Signed-off-by: HATAYAMA Daisuke <[email protected]>
---
arch/x86/include/asm/mpspec.h | 3 +++
arch/x86/kernel/apic/apic.c | 14 ++++++++++++++
arch/x86/kernel/setup.c | 2 ++
3 files changed, 19 insertions(+)
diff --git a/arch/x86/include/asm/mpspec.h b/arch/x86/include/asm/mpspec.h
index 626cf70..a8a4338 100644
--- a/arch/x86/include/asm/mpspec.h
+++ b/arch/x86/include/asm/mpspec.h
@@ -47,10 +47,13 @@ extern int mp_bus_id_to_type[MAX_MP_BUSSES];
extern DECLARE_BITMAP(mp_bus_not_pci, MAX_MP_BUSSES);
extern unsigned int boot_cpu_physical_apicid;
+extern bool boot_cpu_is_bsp;
extern unsigned int max_physical_apicid;
extern int mpc_default_type;
extern unsigned long mp_lapic_addr;
+extern void boot_cpu_is_bsp_init(void);
+
#ifdef CONFIG_X86_LOCAL_APIC
extern int smp_found_config;
#else
diff --git a/arch/x86/kernel/apic/apic.c b/arch/x86/kernel/apic/apic.c
index eca89c5..66cab35 100644
--- a/arch/x86/kernel/apic/apic.c
+++ b/arch/x86/kernel/apic/apic.c
@@ -64,6 +64,12 @@ unsigned disabled_cpus;
unsigned int boot_cpu_physical_apicid = -1U;
/*
+ * Indicates whether the processor that is doing the boot up, is BSP
+ * processor or not.
+ */
+bool boot_cpu_is_bsp;
+
+/*
* The highest APIC ID seen during enumeration.
*/
unsigned int max_physical_apicid;
@@ -2589,3 +2595,11 @@ static int __init lapic_insert_resource(void)

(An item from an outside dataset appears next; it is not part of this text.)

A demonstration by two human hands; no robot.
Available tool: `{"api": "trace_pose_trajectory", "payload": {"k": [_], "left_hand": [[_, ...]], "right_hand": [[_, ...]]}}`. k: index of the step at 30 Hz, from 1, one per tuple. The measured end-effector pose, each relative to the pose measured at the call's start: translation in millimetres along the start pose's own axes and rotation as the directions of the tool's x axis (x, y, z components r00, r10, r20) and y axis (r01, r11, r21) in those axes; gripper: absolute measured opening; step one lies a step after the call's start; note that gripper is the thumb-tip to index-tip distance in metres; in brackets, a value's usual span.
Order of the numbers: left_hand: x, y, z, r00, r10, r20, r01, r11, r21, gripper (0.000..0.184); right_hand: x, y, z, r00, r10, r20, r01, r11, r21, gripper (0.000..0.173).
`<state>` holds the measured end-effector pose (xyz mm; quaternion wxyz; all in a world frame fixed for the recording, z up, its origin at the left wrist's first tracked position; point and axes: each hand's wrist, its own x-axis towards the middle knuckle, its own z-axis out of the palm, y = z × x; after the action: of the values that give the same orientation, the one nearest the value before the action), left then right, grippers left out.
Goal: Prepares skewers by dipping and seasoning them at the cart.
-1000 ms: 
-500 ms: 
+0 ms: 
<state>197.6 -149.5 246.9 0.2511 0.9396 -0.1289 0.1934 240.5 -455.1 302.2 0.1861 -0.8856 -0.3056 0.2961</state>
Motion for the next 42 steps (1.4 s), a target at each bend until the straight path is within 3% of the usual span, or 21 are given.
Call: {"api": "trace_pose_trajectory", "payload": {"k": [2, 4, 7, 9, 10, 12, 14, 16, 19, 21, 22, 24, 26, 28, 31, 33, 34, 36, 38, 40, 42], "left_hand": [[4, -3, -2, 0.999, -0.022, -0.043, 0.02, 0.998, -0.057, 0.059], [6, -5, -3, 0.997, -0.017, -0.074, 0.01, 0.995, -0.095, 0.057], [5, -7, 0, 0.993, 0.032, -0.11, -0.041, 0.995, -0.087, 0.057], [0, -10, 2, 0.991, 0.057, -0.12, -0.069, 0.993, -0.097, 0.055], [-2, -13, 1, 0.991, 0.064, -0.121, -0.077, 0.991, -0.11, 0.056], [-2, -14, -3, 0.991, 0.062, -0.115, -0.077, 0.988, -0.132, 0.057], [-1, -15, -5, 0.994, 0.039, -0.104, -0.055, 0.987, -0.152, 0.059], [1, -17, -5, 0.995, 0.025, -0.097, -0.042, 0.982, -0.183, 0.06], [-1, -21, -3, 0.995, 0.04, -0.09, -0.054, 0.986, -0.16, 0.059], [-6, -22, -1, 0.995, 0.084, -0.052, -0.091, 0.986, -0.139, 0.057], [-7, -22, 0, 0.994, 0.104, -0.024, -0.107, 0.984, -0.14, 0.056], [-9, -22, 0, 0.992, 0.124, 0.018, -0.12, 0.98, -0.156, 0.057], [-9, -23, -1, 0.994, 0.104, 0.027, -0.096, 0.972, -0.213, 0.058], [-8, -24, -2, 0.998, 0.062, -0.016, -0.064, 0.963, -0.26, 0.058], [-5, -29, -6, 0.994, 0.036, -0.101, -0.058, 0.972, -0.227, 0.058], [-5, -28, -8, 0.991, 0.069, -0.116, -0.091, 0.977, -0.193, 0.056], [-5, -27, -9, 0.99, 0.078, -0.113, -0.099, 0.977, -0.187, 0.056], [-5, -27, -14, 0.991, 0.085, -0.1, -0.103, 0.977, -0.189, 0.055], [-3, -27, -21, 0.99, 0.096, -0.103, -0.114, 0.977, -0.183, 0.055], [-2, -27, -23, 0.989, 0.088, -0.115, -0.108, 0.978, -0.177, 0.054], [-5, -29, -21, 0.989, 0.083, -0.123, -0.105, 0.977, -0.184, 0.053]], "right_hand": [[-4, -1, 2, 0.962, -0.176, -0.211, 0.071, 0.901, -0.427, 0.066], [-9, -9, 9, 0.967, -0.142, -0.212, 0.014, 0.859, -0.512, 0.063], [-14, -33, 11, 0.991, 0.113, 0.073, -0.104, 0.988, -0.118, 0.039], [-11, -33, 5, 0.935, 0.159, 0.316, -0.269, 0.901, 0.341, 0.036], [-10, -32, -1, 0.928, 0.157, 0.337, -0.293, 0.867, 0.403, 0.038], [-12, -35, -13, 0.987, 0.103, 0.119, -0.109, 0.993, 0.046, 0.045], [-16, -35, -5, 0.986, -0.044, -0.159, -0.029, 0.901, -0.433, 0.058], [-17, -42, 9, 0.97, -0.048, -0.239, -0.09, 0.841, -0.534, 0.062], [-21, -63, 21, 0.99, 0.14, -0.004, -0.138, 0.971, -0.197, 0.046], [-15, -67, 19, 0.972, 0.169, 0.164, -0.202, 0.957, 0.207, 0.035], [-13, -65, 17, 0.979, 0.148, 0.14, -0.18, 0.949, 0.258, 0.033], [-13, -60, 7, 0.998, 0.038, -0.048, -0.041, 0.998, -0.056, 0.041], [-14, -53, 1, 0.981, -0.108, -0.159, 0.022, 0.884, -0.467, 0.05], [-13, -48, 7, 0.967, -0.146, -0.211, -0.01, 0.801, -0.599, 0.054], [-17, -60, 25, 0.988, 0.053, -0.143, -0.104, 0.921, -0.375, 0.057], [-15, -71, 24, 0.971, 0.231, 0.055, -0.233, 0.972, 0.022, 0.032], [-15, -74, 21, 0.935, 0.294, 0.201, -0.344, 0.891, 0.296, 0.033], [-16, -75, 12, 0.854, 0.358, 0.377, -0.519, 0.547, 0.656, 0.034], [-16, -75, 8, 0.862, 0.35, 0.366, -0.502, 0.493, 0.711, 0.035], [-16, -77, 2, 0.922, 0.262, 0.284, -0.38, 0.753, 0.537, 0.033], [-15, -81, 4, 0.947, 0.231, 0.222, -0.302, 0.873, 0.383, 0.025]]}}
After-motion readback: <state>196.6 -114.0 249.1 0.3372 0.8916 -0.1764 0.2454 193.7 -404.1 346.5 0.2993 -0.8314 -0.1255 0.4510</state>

* that is using request_resource
*/
late_initcall(lapic_insert_resource);
+
+void boot_cpu_is_bsp_init(void)
+{
+ u32 l, h;
+
+ rdmsr(MSR_IA32_APICBASE, l, h);
+ boot_cpu_is_bsp = (l & MSR_IA32_APICBASE_BSP) ? true : false;
+}
diff --git a/arch/x86/kernel/setup.c b/arch/x86/kernel/setup.c
index f8ec578..f47f716 100644
--- a/arch/x86/kernel/setup.c
+++ b/arch/x86/kernel/setup.c
@@ -1169,6 +1169,8 @@ void __init setup_arch(char **cmdline_p)
early_quirks();
+ boot_cpu_is_bsp_init();
+
/*
* Read APIC and some other early information from ACPI tables.
*/
On 08/29/2013 02:27 AM, HATAYAMA Daisuke wrote:
> This is the patch series to address the issue that kdump 2nd kernel
> now fails to wake up multiple CPUs.
Please explain the "now" in the above sentence. Is this a regression?

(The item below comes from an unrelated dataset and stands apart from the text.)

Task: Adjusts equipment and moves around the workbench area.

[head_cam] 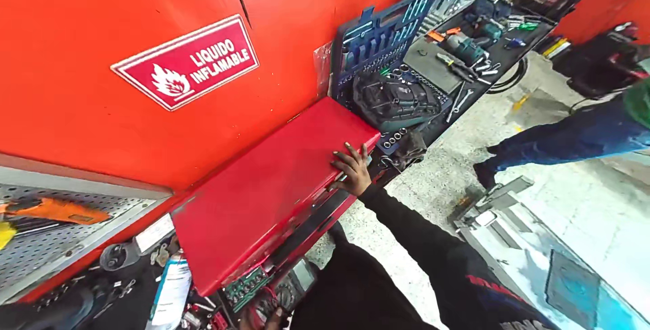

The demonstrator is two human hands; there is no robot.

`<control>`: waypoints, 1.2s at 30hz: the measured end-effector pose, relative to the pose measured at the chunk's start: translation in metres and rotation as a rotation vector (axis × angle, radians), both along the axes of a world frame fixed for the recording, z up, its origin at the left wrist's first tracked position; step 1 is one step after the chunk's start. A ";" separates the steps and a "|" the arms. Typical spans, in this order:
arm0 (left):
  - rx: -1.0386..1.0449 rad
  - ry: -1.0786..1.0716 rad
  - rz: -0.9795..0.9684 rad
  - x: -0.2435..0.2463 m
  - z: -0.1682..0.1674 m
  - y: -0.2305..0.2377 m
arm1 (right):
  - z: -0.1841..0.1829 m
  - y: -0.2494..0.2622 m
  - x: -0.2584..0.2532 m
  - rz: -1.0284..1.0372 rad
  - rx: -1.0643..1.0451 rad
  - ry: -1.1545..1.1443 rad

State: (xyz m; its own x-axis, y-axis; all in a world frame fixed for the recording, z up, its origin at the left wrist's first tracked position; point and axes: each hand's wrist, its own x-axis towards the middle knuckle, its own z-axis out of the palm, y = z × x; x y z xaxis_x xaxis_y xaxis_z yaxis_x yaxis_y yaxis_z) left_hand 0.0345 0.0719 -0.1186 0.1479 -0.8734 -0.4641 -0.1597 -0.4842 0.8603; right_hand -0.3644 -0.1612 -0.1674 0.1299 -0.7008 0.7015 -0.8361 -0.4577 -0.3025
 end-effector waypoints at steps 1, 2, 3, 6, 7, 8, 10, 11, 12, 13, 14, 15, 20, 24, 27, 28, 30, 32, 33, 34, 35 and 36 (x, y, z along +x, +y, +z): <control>0.015 -0.065 -0.048 -0.006 0.007 -0.008 | 0.007 -0.004 -0.002 0.034 -0.034 0.009; 0.018 -0.107 -0.085 -0.011 0.011 -0.015 | 0.013 -0.009 -0.003 0.063 -0.071 0.014; -0.003 -0.144 -0.117 -0.015 0.011 -0.022 | 0.021 -0.015 -0.003 0.096 -0.111 0.010; -0.145 -0.149 -0.111 -0.031 0.007 -0.040 | 0.063 -0.045 0.000 0.215 -0.174 -0.029; -0.178 -0.109 -0.086 -0.034 0.008 -0.043 | 0.084 -0.055 0.005 0.240 -0.157 -0.018; -0.202 -0.066 -0.067 -0.036 0.010 -0.046 | 0.106 -0.066 0.010 0.258 -0.133 -0.002; -0.242 0.038 -0.044 -0.039 0.014 -0.053 | 0.138 -0.093 0.019 0.262 -0.127 0.028; -0.250 0.106 -0.018 -0.040 0.017 -0.057 | 0.146 -0.105 0.023 0.254 -0.148 0.034; -0.251 0.177 0.017 -0.040 0.019 -0.059 | 0.152 -0.114 0.025 0.251 -0.169 0.040; -0.248 0.243 0.062 -0.041 0.022 -0.060 | 0.156 -0.121 0.026 0.256 -0.183 0.040; -0.245 0.315 0.125 -0.042 0.022 -0.060 | 0.159 -0.127 0.027 0.262 -0.188 0.038; -0.234 0.384 0.199 -0.043 0.022 -0.060 | 0.163 -0.131 0.028 0.266 -0.182 0.038; -0.163 0.493 0.348 -0.055 0.035 -0.076 | 0.173 -0.139 0.031 0.240 -0.131 0.084; -0.179 0.476 0.283 -0.088 0.063 -0.141 | 0.181 -0.144 0.030 0.231 -0.098 0.137; -0.219 0.445 0.188 -0.128 0.062 -0.216 | 0.188 -0.147 0.030 0.243 -0.057 0.180; -0.199 0.430 0.185 -0.144 0.058 -0.242 | 0.190 -0.148 0.030 0.245 -0.041 0.193; -0.119 0.387 0.181 -0.177 0.049 -0.288 | 0.192 -0.150 0.028 0.254 -0.028 0.214; -0.067 0.333 0.163 -0.203 0.034 -0.325 | 0.193 -0.150 0.025 0.270 -0.017 0.234; -0.042 0.319 0.154 -0.213 0.025 -0.340 | 0.194 -0.150 0.023 0.282 -0.010 0.244; -0.018 0.333 0.162 -0.221 0.017 -0.352 | 0.193 -0.150 0.022 0.292 -0.004 0.255; 0.002 0.364 0.163 -0.229 0.009 -0.362 | 0.194 -0.150 0.021 0.301 0.002 0.264; 0.029 0.391 0.163 -0.235 0.003 -0.369 | 0.194 -0.150 0.020 0.305 0.005 0.269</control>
State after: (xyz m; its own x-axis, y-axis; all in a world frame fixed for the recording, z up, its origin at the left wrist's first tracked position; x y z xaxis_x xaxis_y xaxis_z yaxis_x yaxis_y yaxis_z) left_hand -0.2002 -0.2971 -0.1152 0.0914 -0.8389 -0.5366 0.2566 -0.5009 0.8266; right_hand -0.3443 -0.3114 0.0267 0.5106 -0.6049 0.6111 -0.7120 -0.6959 -0.0939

If so, what is its impact? Is this something that needs to go into 3.11
as a post-rc7 change, which means it better be hyper-critical?
-hpa
"H. Peter Anvin" <[email protected]> writes:
> On 08/29/2013 02:27 AM, HATAYAMA Daisuke wrote:
>> This is the patch series to address the issue that kdump 2nd kernel
>> now fails to wake up multiple CPUs.
>
> Please explain the "now" in the above sentence. Is this a regression?

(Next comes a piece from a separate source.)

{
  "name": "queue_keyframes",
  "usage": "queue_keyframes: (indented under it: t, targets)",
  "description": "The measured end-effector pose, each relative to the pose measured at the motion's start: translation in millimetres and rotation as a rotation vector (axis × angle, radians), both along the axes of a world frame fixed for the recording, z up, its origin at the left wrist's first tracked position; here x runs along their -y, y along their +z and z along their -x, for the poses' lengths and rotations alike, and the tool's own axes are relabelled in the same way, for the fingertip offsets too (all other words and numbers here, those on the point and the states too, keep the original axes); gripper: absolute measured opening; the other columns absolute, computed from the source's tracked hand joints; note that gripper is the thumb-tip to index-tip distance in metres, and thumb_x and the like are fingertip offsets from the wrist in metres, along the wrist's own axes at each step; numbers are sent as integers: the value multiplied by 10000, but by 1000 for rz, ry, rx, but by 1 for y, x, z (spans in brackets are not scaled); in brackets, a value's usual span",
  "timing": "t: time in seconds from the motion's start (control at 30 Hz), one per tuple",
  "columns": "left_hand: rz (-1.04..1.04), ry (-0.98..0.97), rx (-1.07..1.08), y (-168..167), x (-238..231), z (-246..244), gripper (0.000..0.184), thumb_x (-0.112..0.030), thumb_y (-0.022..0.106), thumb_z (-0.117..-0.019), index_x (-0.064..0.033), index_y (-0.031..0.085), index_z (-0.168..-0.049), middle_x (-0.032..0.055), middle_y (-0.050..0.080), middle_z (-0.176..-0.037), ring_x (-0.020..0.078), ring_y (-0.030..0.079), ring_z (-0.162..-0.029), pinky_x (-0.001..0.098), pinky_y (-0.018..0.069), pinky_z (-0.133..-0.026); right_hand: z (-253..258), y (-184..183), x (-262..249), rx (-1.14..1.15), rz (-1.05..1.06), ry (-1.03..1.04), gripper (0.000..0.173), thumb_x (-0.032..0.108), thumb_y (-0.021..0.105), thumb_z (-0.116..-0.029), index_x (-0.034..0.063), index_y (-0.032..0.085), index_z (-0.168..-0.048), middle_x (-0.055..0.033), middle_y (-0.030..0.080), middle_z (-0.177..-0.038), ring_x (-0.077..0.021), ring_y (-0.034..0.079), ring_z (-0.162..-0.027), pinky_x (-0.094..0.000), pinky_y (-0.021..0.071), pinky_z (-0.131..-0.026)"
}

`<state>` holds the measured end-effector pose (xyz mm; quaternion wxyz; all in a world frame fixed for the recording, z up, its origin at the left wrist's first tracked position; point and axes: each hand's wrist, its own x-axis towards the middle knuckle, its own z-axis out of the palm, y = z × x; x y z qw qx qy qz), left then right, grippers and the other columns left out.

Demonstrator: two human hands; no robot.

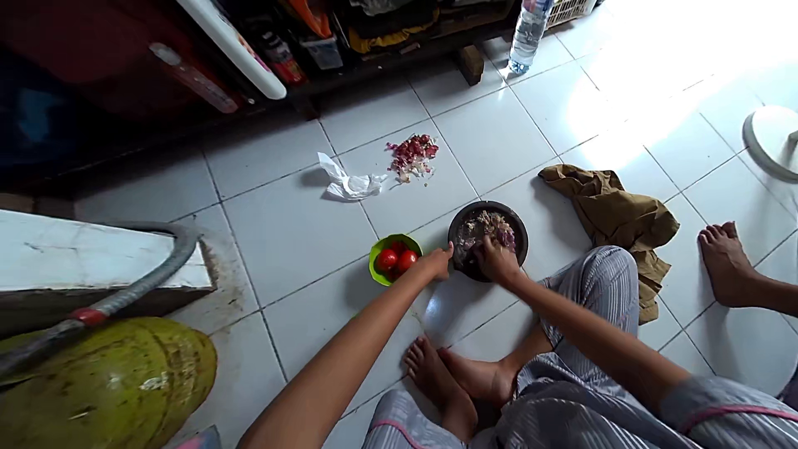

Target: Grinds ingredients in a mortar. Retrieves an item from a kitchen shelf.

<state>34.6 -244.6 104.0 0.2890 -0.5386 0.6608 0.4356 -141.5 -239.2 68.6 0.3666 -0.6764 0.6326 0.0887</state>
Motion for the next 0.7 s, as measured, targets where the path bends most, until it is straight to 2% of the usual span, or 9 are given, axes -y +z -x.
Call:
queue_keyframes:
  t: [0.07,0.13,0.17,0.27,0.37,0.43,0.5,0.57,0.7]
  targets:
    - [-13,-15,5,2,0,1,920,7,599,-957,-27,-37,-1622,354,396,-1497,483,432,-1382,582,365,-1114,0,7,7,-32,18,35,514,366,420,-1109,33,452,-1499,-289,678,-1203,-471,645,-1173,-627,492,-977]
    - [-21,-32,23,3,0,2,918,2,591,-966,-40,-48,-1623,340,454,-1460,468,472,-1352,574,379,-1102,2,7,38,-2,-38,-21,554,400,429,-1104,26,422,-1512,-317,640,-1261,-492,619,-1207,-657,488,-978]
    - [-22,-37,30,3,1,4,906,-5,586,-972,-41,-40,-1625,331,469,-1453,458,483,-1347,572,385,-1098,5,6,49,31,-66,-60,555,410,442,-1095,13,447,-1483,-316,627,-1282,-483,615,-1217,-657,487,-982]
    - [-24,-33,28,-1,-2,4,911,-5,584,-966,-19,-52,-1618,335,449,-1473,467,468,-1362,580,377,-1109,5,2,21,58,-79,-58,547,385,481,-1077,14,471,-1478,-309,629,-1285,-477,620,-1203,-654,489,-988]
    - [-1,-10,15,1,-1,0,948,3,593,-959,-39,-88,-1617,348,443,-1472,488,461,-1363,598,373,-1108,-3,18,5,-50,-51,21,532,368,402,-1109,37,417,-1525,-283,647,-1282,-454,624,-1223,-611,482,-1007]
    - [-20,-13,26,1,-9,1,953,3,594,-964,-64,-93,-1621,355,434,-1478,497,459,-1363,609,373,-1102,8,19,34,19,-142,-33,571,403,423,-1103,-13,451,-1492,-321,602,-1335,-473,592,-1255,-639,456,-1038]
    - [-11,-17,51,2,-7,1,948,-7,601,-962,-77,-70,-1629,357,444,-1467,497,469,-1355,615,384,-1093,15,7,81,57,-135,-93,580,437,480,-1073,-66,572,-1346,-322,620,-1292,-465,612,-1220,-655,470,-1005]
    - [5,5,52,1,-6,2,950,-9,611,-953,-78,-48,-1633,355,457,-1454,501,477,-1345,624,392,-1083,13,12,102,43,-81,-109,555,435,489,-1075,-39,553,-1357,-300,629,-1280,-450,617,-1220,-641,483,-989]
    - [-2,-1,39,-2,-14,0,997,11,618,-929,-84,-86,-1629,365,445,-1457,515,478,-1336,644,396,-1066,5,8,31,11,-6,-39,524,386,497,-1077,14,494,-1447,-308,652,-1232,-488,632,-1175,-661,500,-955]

> If so, what is its fimpact?
This is not a regression.
> Is this something that needs to go into 3.11
> as a post-rc7 change, which means it better be hyper-critical?
No. This is something that does not need to go into 3.11.
This situation is people who run machines of unreasonable size really
would like to use multiple cpus when generating crash dumps. A
practical problem with that desire is that sending a (startup? init? I
forget which) IPI to a processor with the BSP flag sent triggers that
processor to load code from 0xfffffff0 instead of the vector specified
in the IPI. At which point the processor which jumped to 0xfffffff0 and
is running BIOS code does not call into the kernel so never comes up
which is unfortunate, and worse almost always triggers a soft reset by
writing hardware registers.
Which means the practical way to avoid this sort of thing is not to send
init/startup IPIs to processors with the BSP bit set. Which MPtables
and ACPI tables should denote as the boot processor.
In a previous attack on this problem we explored if it was possible to
clear the BSP bit and be able to use all processors but that does not
work. I think it was actually your suggestion that we just skip the
BSP.
Anyway this long simmering issue has raised it's head again and we have
iron-clad evidence that the only thing people can do is avoid the
problem so this is a patchset to allow people who wind up in a
situtation where they are not booting on the bootstrap processor to to
avoid problems, and use as many of their other processors as possible.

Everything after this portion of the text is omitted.